The phone call came in mid-2016. “I’ve got cancer,” the old woman announced. Kathy*, a small business consultant, lived in Sydney. Her widowed mother, then in her 80s, lived in a large regional town four hours’ drive away.
For the next five years, Kathy became her mother’s drive-in, drive-out carer, clocking up thousands of kilometres on her odometer.
One of her two sisters contributed some assistance but it was Kathy who slept in hospital beside her mother through various admissions. It was Kathy who took over her mother’s finances and the burden of keeping her in her large two-storey home as she became frailer and sicker.

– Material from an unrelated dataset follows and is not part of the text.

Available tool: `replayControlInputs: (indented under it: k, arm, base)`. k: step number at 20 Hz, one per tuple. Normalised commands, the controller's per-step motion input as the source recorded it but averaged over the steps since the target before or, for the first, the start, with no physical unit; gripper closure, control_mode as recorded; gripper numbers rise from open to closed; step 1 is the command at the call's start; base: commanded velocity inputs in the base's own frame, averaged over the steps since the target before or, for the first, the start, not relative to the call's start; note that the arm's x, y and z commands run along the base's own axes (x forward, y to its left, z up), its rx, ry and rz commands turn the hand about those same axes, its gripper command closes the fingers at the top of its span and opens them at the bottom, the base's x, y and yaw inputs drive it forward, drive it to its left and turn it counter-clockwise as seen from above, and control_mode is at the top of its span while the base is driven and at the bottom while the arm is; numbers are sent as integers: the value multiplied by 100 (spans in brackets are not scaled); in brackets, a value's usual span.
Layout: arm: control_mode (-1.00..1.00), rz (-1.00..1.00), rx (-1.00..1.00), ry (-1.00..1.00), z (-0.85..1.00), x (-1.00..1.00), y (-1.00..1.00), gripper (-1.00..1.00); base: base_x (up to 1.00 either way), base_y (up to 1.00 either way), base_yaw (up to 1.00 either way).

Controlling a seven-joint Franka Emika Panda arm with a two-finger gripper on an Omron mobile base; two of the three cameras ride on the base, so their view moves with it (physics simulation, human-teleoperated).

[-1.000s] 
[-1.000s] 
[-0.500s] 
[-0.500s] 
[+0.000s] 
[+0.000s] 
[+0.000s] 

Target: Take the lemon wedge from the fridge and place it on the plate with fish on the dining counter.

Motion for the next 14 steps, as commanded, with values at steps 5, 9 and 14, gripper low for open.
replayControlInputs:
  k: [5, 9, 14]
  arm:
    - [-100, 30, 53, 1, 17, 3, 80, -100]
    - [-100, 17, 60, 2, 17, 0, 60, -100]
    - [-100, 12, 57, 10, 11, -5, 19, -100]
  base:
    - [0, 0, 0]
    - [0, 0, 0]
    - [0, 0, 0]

But there was no loving mother-daughter relationship to buttress the load.
“A friend of mine said to me, ‘you just keep going back for more punishment’,” Kathy says. “But I didn’t actually see it like that; I didn’t see it as a duty but as a kindness.”
Kathy’s kindness is striking: from the time she was a child, her capricious mother’s weapons of choice were a cruel tongue and extended silences. “It was always unstable ground, it was always criticism and undermining,” Kathy says. For some years before her mother became ill, Kathy had disconnected herself from her family. “There was very little communication.”
Now, looking back on the years she cared for her mother, who died in 2022, Kathy feels exhausted. “It’s not that I enjoyed doing it; it was something I thought was the right thing to do.”
Caring for ageing parents is difficult in the best circumstances – when relationships are loving and siblings are collaborative. But for those who have had complicated relationships with their parents, especially those characterised by abuse, trauma or periods of estrangement – or simply a feeling that you weren’t very well cared for yourself – it can be far more complex.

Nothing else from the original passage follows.